Мы оказываемся перед парадоксальным пейзажем, где горы и моря поменялись своими качествами и, так сказать, своими субстанциями, где гора стала морем, а море — горой, но это головокружительное чувство отстоит как нельзя дальше от чувства стабильной уверенности, которую должно было бы внушить нам настоящее созерцание сущностей (т. 1, с. 86).

“Сопереживателями” головокружения оказываются авторитетнейшие французские критики и теоретики послевоенной эпохи — Морис Бланшо и Жан-Поль Сартр:


... Согласно Бланшо, “завершенным-незавершенным” является не только роман “В поисках утраченного времени”, но и само его чтение, всегда заканчивающееся в незаконченности, всегда лишь прерванное, в котором всегда “продолжение следует”, ибо предмет его вновь и вновь возобновляет свое головокружительное вращение. “Литературный объект,— пишет Сартр,— это странный волчок, существующий лишь в движении”(т. 1,с. 98).

В дальнейшем сфера “головокружения” еще более расширяется, затрагивая фундаментальные законы функционирования языка, литературы и металитературного дискурса. Головокружение, объясняет Женетт, неотъемлемо от всякой фигуры, представляющей собой “тесное, но головокружительное пространство между двумя словами с одним значением или двумя значениями одного слова — между двумя языками внутри одного и того же языка” (т. 1, с. 217). Оно возникает при кодификации литературного дискурса — в риторике иезуита Этьена Бине (“здание головокружительной диалектики, все чудо которой состоит в том, что Искусство подражает Природе, а Природа кажется подражающей

Искусству” — т. 1, с. 187), в литературной теории Поля Валери, ошеломленного “головокружительной сменой возможностей” трансформации произвольно-фикциональной фразы про “маркизу, которая вышла в пять” (т. 1, с. 242), в семиологии Ролана Барта, чья высшая задача — “остановить головокружение смысла” (т. 1, с. 201).

Мотив головокружения, безусловно, отражает некое оригинальное, глубинное переживание литературы, свойственное Женетту9 и связанное для него с теоретическими постулатами структурализма; быть может, даже сами постулаты были провозглашены или же избраны критиком благодаря этой первичной интуиции. Действительно, эта интуиция, плохо соответствующая расхожему образу “структуралиста” как фанатичного приверженца статичных схем и количественных таблиц, встречается и у других французских критиков, хотя именно у Женетта она получила особенно последовательную разработку. Сам Женетт, как мы видели, ссылается на сартровский образ “волчка”, существующего лишь в беспрестанном вращении; а еще более близкую формулировку подобного переживания можно встретить у непосредственного учителя Женетта, который, в свою очередь, испытал в 40-е годы сильное влияние Сартра,— у Ролана Барта.

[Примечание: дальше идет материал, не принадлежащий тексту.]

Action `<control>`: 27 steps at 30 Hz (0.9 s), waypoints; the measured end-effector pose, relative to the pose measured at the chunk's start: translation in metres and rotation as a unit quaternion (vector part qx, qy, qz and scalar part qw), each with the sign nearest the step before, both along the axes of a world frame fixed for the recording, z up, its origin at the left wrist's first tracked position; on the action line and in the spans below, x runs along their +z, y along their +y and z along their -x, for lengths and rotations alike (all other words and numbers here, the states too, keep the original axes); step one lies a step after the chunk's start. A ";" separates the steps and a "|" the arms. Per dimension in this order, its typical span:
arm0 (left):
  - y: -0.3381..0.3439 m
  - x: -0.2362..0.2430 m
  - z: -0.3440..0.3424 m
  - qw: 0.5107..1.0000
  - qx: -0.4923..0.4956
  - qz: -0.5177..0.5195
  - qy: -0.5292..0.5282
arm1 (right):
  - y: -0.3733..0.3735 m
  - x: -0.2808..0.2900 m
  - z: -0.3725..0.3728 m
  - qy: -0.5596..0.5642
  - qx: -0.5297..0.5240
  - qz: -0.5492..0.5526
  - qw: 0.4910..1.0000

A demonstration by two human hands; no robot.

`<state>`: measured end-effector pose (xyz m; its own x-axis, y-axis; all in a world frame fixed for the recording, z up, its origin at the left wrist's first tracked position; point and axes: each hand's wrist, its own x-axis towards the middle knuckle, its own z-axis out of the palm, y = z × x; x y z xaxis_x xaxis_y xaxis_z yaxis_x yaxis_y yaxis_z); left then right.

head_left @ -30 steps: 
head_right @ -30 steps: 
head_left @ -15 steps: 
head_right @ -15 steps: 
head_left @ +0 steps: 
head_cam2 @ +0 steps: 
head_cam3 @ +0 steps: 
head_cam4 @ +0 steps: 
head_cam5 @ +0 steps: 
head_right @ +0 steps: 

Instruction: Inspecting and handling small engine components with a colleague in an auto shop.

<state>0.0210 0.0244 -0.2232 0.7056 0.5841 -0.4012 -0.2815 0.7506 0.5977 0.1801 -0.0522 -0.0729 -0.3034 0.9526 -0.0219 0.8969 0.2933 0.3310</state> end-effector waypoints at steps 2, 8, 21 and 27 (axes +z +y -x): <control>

В теоретическом послесловии к “Мифологиям” (1957) Барт сравнивает коннотативный знак- “миф” с “вертушкой” — здесь “означающее постоянно оборачивается то смыслом, то формой, то языком-объектом, то метаязыком”10. Процитировав это место в своей статье о Барте, Женетт далее продолжает:


... Ускользнуть от этого обмана, остановить вращение вертушки возможно лишь разглядывая “каждый из этих двух объектов (смысл и форму) отдельно”, то есть делая миф объектом семиологического анализа. Таким образом, семиология — не просто инструмент познания и критики, она еще и составляет последнее прибежище, единственную защиту для человека, которого осаждают знаки [...] Своей строгой дисциплиной семиология останавливает головокружение смысла... (т. 1, с. 201).

В отличие от Барта “Мифологий”, Женетт не ищет “прибежища” от “недобросовестной двойственности” знака-мифа, а работает с законной и увлекательной двойственностью знака эстетического, литературного; однако жест его по отношению к семиотическому головокружению сходный — необходимо остановить, оформить, “зафиксировать” головокружение; зафиксировать в том противоречивом смысле, который Женетт находит в “Алхимии глагола” Рембо (из книги “Одно лето в аду”): “зафиксированное” головокружение — значит “одновременно реализованное и уничтоженное” (т. 1, с. 118). Писатель и критик здесь смыкаются: как семиолог Ролан Барт, так и романист Ален Роб-Грийе берут на себя опасную задачу испытать на себе “головокружение или, если угодно, пленительную и смертельную игру письма” (т. 1, с. 263). Итак, головокружение литературы — объект в высшей степени амбивалентный: оно влечет и грозит гибелью, его следует “фиксировать”, запечатлевая и тем самым отменяя.

Противоречивость отношения к головокружению связана с тем, что оно и само возникает из противоречия — из взаимопроникновения того же и иного: барочная эстетика бесконечных взаимоотражений пытается разрешить “конфликт между острым сознанием инаковости, преследующим эту эпоху, и ее неспособностью воспринять эту инаковость кроме как в форме извращенной или замаскированной идентичности” (т. 1, с. 66). В другой, несколько более поздней и открыто методологической статье это явление описывается с полной прямотой — “неподвижная диалектика того же самого и иного, тождества и различия” (т. 1, с. 261, выделено нами). Выше уже упоминалось “здание головокружительной диалектики” из статьи об Этьене Бине. Итак, слово сказано: женеттовское “головокружение” есть не что иное, как форма диалектики.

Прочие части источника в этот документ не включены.